Give again, exactly as written, each line of the material below starting at the line that contains "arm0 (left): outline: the" and ending at the line that contains "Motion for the". Both ends count, and no other line does.

**********

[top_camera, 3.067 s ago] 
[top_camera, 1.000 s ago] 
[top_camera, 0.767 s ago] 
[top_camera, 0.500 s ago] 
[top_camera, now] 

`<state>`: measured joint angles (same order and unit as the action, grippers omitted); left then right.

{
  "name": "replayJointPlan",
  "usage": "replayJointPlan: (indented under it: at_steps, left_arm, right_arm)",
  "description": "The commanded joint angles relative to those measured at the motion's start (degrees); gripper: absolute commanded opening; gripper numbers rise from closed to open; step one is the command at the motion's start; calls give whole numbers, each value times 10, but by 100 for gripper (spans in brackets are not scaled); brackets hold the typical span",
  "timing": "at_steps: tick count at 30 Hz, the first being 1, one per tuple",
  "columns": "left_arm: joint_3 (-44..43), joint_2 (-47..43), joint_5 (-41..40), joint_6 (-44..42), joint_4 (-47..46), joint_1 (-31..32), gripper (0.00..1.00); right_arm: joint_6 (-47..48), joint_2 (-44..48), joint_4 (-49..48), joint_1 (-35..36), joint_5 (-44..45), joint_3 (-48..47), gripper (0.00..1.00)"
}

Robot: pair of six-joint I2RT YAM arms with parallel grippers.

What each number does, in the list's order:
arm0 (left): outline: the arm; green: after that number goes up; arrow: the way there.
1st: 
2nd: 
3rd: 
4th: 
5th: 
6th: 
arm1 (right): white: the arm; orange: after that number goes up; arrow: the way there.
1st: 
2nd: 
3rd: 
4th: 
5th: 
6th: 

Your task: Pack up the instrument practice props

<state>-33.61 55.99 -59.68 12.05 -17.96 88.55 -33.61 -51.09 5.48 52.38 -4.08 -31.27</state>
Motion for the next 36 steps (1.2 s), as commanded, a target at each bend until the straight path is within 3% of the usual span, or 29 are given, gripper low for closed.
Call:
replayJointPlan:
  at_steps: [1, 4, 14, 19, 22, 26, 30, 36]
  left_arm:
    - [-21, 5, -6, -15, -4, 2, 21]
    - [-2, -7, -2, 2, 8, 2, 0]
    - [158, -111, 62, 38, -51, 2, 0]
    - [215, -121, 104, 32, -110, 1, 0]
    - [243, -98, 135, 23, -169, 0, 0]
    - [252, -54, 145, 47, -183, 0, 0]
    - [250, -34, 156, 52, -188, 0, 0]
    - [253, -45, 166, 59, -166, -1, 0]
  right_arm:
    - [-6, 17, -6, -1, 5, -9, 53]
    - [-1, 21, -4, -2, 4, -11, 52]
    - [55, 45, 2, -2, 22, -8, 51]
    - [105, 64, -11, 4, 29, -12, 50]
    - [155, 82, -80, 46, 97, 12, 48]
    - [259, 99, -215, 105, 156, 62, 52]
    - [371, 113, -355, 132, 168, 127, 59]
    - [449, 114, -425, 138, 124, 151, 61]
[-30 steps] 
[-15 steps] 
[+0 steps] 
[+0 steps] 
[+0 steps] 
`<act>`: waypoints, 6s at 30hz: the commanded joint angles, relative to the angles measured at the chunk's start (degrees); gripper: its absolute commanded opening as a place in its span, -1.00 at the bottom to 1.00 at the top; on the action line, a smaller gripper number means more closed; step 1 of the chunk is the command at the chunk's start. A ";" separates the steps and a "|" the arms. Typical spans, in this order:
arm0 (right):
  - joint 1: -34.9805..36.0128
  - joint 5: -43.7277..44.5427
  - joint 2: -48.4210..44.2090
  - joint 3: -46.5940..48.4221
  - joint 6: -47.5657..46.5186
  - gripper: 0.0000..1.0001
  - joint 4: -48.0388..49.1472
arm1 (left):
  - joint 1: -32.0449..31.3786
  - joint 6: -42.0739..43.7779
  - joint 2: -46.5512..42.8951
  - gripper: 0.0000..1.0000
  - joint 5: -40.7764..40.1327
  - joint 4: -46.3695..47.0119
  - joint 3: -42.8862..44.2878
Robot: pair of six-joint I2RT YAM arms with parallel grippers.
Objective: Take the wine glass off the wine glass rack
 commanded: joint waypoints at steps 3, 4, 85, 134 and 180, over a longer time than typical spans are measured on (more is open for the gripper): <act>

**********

- Answer space -
arm0 (left): outline: the arm; green: after that number goes up; arrow: the way there.
1st: 
2nd: 
3rd: 
4th: 
5th: 
6th: 
arm1 (right): white: the arm; orange: after that number goes up; arrow: the way there.
1st: 
2nd: 
3rd: 
4th: 
5th: 
6th: 

Your task: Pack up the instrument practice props

<state>-33.61 55.99 -59.68 12.05 -17.96 88.55 -33.61 -51.09 5.48 52.38 -4.08 -31.27</state>
Motion for the next 36 steps (1.2 s), as commanded, a target at each bend until the straight path is within 3% of the usual span, or 29 are given, gripper low for closed.

The reply to this exercise is complete.